* [How to complete this task]: Which lines run from the one containing "(142, 227) lower crate: 14.2, 32.9, 6.5" to the end of the entries below? Reproduce them exactly, both ends included.

* [The input]:
###
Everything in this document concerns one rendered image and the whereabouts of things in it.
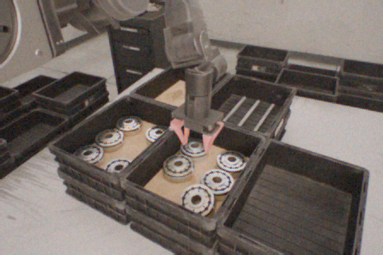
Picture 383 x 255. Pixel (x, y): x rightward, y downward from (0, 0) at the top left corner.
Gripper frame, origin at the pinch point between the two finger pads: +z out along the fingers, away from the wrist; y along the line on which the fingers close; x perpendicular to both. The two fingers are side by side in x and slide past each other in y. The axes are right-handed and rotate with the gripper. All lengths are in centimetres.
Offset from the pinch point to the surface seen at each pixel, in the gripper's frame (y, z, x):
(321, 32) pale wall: 21, 54, -350
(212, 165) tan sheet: 4.4, 23.2, -20.4
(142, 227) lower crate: 14.2, 32.9, 6.5
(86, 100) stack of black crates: 120, 51, -65
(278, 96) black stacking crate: -2, 16, -70
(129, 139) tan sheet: 38.4, 23.3, -16.9
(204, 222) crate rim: -7.5, 14.6, 8.1
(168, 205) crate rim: 2.7, 14.9, 8.3
###
* [Solution to this task]:
(142, 227) lower crate: 14.2, 32.9, 6.5
(86, 100) stack of black crates: 120, 51, -65
(278, 96) black stacking crate: -2, 16, -70
(129, 139) tan sheet: 38.4, 23.3, -16.9
(204, 222) crate rim: -7.5, 14.6, 8.1
(168, 205) crate rim: 2.7, 14.9, 8.3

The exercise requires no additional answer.